If you’ve ever tried to read through the Bible from start to finish, you probably started Genesis with great intentions and ambition. But if you’re like a lot of people (myself, included), you probably started to lose steam once you hit the Old Testament laws about halfway into the book of Exodus, slogged through Leviticus, and gave up altogether when you hit the wall of census lists in Numbers. Welcome to the club.

Last year, I took the “Torah Journey” using the Bible Project app. While it’s not the first time I’ve made it through the first five books of the Bible - reading the Bible chronologically was a breakthrough for me – the Torah Journey made even Leviticus and Numbers not just survivable, but fascinating.

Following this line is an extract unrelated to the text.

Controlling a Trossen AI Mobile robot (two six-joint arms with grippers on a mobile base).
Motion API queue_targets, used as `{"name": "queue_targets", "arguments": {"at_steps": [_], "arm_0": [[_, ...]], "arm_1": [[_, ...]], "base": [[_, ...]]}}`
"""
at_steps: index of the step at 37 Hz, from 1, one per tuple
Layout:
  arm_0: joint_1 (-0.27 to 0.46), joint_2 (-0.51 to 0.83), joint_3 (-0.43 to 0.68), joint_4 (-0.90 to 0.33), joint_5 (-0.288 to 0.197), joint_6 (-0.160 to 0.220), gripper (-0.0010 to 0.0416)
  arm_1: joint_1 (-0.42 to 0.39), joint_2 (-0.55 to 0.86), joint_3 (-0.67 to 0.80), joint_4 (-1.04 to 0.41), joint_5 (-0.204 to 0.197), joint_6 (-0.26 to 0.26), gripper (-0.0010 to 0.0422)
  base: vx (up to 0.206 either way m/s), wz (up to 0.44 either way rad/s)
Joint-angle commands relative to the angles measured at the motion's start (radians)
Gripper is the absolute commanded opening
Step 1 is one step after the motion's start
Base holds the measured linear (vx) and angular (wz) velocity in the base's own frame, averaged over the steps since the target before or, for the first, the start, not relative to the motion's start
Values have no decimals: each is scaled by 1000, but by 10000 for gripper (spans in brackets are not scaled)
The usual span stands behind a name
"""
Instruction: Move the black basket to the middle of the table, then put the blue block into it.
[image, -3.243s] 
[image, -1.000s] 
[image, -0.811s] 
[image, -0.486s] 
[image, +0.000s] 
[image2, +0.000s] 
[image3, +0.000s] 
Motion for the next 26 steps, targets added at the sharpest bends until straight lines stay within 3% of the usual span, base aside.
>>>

The motto of the Bible Project is “a unified story that leads to Jesus”, and a big part of what unifies that story is the themes that run all through the Bible. One of the themes they identify is that of “Eden spaces”, and I’m coming to believe that this idea of Eden spaces answers the “big why”. Why we’re here. What our purpose is. The answer to the question, “What is the meaning of life?”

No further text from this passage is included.